UC Berkeley spin-out Databricks can sort 100TB of data faster than anyone else.

Databricks, a big data spin-out of University of California, Berkeley (UC Berkeley), has achieved a significant breakthrough in big data sorting. The company achieved the results in a standardised benchmark test.

Databricks broke the record previously held by Yahoo when it managed to sort 100 terabytes – equivalent to one trillion records – within 23 minutes on 206 Amazon EC2 nodes. The result means that the technology, Spark, is three times faster on ten times fewer machines than Yahoo’s 72 minutes on 2100 nodes.

The company further pushed their technology and demonstrated one petabyte – equivalent to ten trillion records – being sorted on 190 machines in less than four hours. Yahoo’s technology needed 3,800 machines and 16 hours.

Databricks’ investors include New Enterprise Associates and Andreessen Horowitz, following a $14m series A round in a September 2013 and a $33m in a series B in June 2014.

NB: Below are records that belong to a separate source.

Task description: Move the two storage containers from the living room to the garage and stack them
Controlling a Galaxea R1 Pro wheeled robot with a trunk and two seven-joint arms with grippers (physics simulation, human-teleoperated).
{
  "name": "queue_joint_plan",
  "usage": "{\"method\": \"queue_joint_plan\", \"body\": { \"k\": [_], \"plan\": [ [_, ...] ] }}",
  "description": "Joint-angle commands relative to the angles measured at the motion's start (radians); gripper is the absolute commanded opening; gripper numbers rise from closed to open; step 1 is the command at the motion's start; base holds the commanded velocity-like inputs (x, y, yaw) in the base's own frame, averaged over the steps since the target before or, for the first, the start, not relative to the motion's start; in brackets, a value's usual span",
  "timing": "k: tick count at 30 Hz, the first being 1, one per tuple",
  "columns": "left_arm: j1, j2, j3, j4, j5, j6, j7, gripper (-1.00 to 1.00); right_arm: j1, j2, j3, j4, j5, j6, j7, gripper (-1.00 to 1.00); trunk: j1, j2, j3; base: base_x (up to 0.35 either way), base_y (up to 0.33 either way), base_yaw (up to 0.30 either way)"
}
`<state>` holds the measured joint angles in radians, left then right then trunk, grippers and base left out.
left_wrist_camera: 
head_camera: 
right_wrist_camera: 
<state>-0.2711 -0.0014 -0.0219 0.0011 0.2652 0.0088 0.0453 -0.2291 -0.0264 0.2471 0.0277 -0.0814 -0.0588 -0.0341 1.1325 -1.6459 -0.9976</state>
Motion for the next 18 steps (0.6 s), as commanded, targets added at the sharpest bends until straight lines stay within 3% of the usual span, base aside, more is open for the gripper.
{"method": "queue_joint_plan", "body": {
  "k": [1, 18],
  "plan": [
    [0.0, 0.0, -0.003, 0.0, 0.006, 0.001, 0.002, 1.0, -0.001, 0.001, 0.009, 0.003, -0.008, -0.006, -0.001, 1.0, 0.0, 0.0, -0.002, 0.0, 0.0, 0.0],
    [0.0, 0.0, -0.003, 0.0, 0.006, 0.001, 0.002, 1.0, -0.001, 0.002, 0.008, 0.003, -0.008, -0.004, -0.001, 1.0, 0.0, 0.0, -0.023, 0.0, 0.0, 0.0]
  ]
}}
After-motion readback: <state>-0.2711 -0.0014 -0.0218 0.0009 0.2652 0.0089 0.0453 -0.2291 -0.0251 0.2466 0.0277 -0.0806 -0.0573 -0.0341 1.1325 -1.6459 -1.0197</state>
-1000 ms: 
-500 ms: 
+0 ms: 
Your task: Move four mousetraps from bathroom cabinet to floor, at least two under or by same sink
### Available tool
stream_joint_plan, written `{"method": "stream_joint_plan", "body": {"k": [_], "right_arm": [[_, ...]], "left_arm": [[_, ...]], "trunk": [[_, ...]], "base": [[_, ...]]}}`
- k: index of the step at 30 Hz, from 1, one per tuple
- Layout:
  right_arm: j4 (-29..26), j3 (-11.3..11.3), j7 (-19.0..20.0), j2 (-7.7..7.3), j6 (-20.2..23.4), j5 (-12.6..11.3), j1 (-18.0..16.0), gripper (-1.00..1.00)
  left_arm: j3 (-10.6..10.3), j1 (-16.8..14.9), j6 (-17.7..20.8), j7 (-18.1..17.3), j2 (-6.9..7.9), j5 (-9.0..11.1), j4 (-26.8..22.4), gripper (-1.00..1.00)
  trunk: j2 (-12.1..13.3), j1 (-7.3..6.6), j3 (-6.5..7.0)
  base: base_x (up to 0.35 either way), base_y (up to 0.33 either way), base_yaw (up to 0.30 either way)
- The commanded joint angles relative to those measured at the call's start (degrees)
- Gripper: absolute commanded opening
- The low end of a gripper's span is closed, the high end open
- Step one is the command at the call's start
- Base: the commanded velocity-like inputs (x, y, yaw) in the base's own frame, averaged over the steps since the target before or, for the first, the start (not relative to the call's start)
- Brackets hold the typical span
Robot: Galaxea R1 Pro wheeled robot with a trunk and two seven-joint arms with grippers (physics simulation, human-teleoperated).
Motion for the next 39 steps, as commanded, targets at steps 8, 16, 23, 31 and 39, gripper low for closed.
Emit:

Ion Stoica, chief executive at Databricks, described his company in June saying: “We built Databricks Cloud to enable the creation of end-to-end pipelines out of the box while supporting the full spectrum of Spark applications for enhanced and additional functionality. It was designed to appeal to a whole new class of users who will adopt big data now that many of the complexities of using it have been alleviated.”